Alabama Fire Chief Confirms 8 Deaths In Boat Dock Fire

SCOTTSBORO, Ala. — The fire chief in Scottsboro, Alabama says at least eight people were killed in an explosive fire that consumed at least 35 vessels along the Tennessee River.

Scottsboro Fire Chief Gene Necklaus said all eight people known to be missing were confirmed dead, and “that number could go up, because we don’t know how many were on boats” that sank.

At least seven people were sent to hospitals suffering from exposure to the frigid water or the flames. The fire quickly consumed the dock as people were sleeping, cutting off their escape routes and raining debris.

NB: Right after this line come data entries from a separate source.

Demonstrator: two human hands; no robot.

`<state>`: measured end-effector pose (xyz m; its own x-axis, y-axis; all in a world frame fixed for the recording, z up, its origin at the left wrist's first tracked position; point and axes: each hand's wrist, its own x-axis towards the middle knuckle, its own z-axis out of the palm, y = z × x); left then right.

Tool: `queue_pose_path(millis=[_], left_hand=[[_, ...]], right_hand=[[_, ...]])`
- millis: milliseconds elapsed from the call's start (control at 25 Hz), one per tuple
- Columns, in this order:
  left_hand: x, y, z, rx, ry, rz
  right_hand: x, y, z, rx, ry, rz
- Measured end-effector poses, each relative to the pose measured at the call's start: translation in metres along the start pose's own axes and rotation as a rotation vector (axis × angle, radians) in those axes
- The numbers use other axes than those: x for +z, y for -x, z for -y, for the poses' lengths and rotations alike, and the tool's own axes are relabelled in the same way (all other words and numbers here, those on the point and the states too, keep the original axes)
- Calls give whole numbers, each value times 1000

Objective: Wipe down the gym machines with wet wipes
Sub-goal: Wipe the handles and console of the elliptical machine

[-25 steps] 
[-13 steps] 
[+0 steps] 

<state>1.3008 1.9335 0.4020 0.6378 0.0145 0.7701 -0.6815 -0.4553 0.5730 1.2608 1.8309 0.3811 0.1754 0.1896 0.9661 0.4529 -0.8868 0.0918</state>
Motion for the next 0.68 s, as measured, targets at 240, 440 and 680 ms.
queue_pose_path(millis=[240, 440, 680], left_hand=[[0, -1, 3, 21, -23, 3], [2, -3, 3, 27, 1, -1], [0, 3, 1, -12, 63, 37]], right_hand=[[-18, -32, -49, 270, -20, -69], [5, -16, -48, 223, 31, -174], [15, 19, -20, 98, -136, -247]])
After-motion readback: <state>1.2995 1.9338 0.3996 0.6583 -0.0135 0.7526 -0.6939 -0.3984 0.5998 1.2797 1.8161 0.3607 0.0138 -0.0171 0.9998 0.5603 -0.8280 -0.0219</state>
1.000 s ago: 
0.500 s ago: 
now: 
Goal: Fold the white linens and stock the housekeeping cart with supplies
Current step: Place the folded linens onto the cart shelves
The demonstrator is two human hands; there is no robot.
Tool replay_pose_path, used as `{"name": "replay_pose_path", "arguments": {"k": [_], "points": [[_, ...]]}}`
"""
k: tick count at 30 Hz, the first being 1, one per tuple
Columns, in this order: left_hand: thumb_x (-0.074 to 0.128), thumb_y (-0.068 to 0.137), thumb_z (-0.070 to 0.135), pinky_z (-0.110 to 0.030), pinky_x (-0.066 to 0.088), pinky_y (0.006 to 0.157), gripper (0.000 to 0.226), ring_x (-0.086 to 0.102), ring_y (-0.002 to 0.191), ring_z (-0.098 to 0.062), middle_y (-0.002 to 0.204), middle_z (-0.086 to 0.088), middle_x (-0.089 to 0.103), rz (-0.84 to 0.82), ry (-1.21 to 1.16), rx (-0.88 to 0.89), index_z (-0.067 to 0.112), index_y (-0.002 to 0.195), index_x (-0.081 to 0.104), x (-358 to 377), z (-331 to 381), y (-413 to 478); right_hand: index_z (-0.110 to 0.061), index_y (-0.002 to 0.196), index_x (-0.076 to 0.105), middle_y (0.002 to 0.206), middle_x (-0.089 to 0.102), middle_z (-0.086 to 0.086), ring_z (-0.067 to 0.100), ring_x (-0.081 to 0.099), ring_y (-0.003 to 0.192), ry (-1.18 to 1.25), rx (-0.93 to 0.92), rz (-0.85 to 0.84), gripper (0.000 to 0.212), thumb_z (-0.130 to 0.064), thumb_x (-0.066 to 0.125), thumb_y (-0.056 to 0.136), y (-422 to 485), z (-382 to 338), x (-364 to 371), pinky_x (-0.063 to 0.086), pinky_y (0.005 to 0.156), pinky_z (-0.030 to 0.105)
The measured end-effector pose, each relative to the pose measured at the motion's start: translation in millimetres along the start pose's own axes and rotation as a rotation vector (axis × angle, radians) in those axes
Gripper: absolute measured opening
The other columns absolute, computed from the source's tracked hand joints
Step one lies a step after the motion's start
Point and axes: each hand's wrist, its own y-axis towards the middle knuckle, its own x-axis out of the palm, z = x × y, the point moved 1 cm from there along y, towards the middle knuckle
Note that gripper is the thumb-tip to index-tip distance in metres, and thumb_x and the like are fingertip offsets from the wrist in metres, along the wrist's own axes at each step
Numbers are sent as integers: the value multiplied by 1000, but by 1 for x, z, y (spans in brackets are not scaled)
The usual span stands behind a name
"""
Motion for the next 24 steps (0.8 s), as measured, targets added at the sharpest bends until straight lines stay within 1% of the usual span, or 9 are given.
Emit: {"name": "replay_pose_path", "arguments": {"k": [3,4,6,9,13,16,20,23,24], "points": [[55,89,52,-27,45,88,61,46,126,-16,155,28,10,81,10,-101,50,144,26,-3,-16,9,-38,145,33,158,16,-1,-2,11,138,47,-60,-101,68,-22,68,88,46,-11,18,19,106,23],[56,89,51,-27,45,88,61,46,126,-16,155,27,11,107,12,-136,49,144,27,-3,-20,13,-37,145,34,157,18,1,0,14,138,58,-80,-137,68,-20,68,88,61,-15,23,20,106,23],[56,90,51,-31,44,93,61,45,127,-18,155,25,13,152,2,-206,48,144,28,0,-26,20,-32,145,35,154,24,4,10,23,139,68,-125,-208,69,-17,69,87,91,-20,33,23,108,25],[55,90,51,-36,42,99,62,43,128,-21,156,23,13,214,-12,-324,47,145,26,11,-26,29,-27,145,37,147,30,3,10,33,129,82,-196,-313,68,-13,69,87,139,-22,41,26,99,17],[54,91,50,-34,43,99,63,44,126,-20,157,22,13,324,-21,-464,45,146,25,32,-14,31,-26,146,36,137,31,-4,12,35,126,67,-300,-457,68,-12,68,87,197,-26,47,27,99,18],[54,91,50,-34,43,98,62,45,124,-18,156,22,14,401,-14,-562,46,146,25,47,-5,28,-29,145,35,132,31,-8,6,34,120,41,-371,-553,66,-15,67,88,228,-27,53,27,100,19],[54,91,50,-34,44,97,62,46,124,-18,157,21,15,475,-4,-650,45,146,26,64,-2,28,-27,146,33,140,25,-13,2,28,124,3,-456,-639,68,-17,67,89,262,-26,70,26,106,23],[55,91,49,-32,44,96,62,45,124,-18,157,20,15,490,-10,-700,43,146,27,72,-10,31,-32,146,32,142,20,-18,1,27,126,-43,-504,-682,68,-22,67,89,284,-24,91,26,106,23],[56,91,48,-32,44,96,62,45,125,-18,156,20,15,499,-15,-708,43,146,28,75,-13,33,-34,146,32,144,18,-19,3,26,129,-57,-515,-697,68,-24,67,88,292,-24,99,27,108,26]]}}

Necklaus said about 35 boats were destroyed, some of them sinking at the dock and others floating away before going under. He said divers need to locate each one and search them individually to be sure.

Boaters leaped into the water to escape an explosive fire that consumed at least 35 vessels docked along the Tennessee River early Monday. Authorities said there were fatalities as seven people were sent to hospitals and seven others were initially reported missing.

The blaze was reported shortly after midnight as people living in the boats were sleeping, and consumed the wooden dock and an aluminum roof that covered many of the vessels, cutting off escape routes and raining debris into the water.

“We woke up hearing screams and popping noises,” Mandy Durham, who was with her boyfriend in a nearby boat, told The Associated Press. “When we woke up, we could see red through the window.”

“Within 15 to 20 minutes, the whole dock was in flames,” she added. “All these boats have propane tanks and gas tanks, and that’s a lot of fire.”

The blaze destroyed the B dock, about 50 yards (46 meters) from the A dock where the boat of Durham’s boyfriend was moored.

“There were numerous people rescued from the water who had escaped by going into the water,” Jackson County Chief Sheriff’s Deputy Rocky Harnen told The Associated Press shortly after dawn. “We’re trying to get divers down here to search for possible victims.”

People were jumping onto a boat at the end of the dock because fire had consumed the middle portion and that was their only escape. But then the flames spread to that boat, leaving water as their only way out, Durham said.

“Water was the only place they had to go,” Durham said. “Its just extremely sad. It’s horrible.”

Harnen said “we have some confirmed fatalities, but we don’t have an exact number yet.” He added that several of those hospitalized suffered from being in the water, and some were burned.

Necklaus said earlier that seven people were hospitalized and seven others were missing as the fire destroyed at least 35 boats docked in Jackson County Park.

Harnen said officials are trying to account for about seven people who had places on the dock.

“They had slips here,” Harnen. “That doesn’t mean they’re in the water and it doesn’t mean they’re dead. We’re making attempts to find them.”

It’s been a challenge for rescuers to reach the victims.

“The damage from the dock has fallen on top of the boats, and some of the boats have drifted off,” Harnen said. The aluminum roof and wood structure was destroyed, as were about three dozen boats.

Hours after sunrise, smoke was still rising from the remains of a wooden dock, and pieces of metal that once formed the roof were partially submerged. Police and fire boats with flashing lights were positioned near the charred remains, and a yellow floating boom was being deployed around the marina to contain spilled fuel.

Most of the boats that were destroyed had people living on them permanently, but some mainly spent weekends on them, Durham said. The park on the Tennessee River includes a boat ramp, a dock and a restaurant, and offers boat rentals, according to Jackson County’s government website.

“Everybody is just hoping to find the ones they knew on that dock. There were families there. It’s devastating,” Durham said.